Dalam konteks ini tentu
sudah tidak perlu dijelaskan lagi tentang bagaimana Islam telah mengambil yang
terbaik dari berbagai kebudayaan dan peradaban umat manusia serta menolak yang
buruk, yang bertentangan dengan nilai-nilainya yang tinggi. Sudah dimaklumi
pula bagaimana Islam menegakkan ajaran-ajarannya yang universal, yang dalam
sekali waktu juga mengukuhkan keragaman yang selaras dengan seruannya. Dan dari
situlah kemudian dipahami bagaimana Islam dapat memiliki kebudayaan dan
peradaban terkaya dalam sejarah umat manusia, dan bagaimana ia mengangkut semua
karya cipta cemerlang yang dihasilkan manusia di sepanjang sejarah dalam
naungan dan pangkuannya.
![]() |
Relief dari Kebudayaan Islam Samudra Pasai (1200-1500 M). Foto: CISAH |
Relief tersebut terangkat
dari kedalaman sejarah yang amat jauh, barangkali, untuk mengungkapkan sebuah
makna simbolis. Untuk mengetahui makna simbolisnya, jelas saja, tindakan yang
lebih diperlukan daripada sekadar main tebak-tebakan, adalah dengan melanjutkan
pelacakan.
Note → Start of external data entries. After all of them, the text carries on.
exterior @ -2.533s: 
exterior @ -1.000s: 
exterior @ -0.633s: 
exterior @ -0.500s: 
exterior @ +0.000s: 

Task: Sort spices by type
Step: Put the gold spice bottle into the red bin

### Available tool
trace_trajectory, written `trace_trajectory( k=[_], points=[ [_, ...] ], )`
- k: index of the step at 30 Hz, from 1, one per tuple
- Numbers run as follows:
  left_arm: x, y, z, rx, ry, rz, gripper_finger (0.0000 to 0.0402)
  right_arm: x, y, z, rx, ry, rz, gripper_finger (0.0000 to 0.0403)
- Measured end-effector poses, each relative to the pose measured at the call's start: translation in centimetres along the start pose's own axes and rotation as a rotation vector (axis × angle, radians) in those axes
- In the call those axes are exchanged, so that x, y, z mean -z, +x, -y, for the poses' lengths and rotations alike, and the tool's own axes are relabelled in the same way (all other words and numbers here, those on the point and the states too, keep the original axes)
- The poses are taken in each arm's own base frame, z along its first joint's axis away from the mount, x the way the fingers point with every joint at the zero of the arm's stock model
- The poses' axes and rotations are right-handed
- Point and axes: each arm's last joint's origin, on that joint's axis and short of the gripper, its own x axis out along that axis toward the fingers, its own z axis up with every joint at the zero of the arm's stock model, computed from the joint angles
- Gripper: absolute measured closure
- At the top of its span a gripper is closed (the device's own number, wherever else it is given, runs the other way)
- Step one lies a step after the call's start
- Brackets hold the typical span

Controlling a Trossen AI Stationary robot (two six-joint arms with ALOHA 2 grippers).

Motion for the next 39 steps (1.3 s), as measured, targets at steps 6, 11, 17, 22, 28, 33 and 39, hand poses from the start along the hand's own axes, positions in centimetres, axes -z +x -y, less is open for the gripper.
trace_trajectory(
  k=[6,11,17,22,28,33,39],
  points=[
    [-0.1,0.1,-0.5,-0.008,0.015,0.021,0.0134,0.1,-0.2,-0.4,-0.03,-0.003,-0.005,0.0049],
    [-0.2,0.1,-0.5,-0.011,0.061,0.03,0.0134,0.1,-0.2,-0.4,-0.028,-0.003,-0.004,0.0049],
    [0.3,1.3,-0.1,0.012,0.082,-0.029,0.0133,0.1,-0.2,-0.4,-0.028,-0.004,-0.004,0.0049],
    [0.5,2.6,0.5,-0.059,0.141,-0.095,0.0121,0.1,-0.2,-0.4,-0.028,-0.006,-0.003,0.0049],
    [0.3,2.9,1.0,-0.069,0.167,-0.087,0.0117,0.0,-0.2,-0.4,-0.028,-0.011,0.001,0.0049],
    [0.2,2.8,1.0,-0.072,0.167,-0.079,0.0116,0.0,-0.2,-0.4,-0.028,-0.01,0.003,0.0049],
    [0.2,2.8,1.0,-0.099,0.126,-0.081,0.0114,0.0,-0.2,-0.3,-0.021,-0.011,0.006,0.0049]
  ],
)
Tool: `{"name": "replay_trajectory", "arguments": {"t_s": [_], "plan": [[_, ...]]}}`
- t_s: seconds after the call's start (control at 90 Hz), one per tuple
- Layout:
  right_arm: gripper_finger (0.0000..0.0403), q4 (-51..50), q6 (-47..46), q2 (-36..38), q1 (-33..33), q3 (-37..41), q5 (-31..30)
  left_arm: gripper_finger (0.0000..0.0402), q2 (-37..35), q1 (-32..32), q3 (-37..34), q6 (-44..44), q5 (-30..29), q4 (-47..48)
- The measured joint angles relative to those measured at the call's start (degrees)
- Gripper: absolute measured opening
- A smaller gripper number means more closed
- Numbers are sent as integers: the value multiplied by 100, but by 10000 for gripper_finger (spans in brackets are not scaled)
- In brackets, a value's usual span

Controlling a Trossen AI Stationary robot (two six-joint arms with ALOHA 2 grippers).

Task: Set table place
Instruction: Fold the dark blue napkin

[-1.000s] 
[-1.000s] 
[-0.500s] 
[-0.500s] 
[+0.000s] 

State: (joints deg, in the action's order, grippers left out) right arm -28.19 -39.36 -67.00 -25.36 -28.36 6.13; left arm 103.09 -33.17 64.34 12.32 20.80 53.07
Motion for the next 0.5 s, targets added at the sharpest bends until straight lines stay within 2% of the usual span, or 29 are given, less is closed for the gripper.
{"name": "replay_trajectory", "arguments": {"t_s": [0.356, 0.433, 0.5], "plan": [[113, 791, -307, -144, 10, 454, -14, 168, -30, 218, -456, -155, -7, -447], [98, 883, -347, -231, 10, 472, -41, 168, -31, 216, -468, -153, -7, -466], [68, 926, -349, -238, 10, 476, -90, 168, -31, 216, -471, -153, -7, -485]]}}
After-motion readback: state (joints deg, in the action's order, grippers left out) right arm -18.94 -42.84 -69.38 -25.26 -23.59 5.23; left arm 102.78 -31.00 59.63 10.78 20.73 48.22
Kebudayaan Harappa dalam kasus ini menjadi kunci penting bagi kerja
penyingkapan makna simbolis itu.
Dari situ, mungkin, dapat
dikenali pula berbagai produk kebudayaan dan peradaban lainnya yang telah
terbawa hanyut dari lembah Indus ke bagian utara pulau Sumatra sebelum masa
kedatangan Islam. Sehingga dengan demikian, teori Gujarat beserta hujah-hujah
yang dilontarkan Antropolog abad silam, C. Snouck Hurgronye, mengenai
kedatangan Islam, sudah dapat dilupakan. Kemiripan dalam beberapa aspek
kebudayaan antara Gujarat (anak benua India) dan Aceh, yang dijadikan oleh
Hurgronye sebagai hujah, sesungguhnya tidak mampu melestarikan teori itu, dan
semestinya sudah sejak lama dihapus, sebab kemiripan tersebut sama sekali tidak
meniscayakan kehadiran Islam di ujung Sumatera ini dari Gujarat.
Kemiripan itu lahir oleh
sebab adanya produk-produk peradaban yang lebih lampau dari masa kedatangan
Islam di wilayah ini, yang kemudian dirangkul kembali dalam masa Islam sesuai
manhajnya. Bukan kemiripan yang dibawa bulat-bulat dari Gujerat seperti
anggapan Hurgronye, di mana dengan anggapannya tersebut ia menjadikan
masyarakat Islam di wilayah ini sebagai penerima Islam kelas kedua atau kelas
pinggiran yang menerima Islam tidak langsung dari model aslinya di pusat Islam
(Jazirah Arab) tapi dari model Gujerat. Dan ini tentunya bukan saja anggapan
yang sangat keliru tapi juga menyesatkan dan jelas-jelas ingin melemahkan.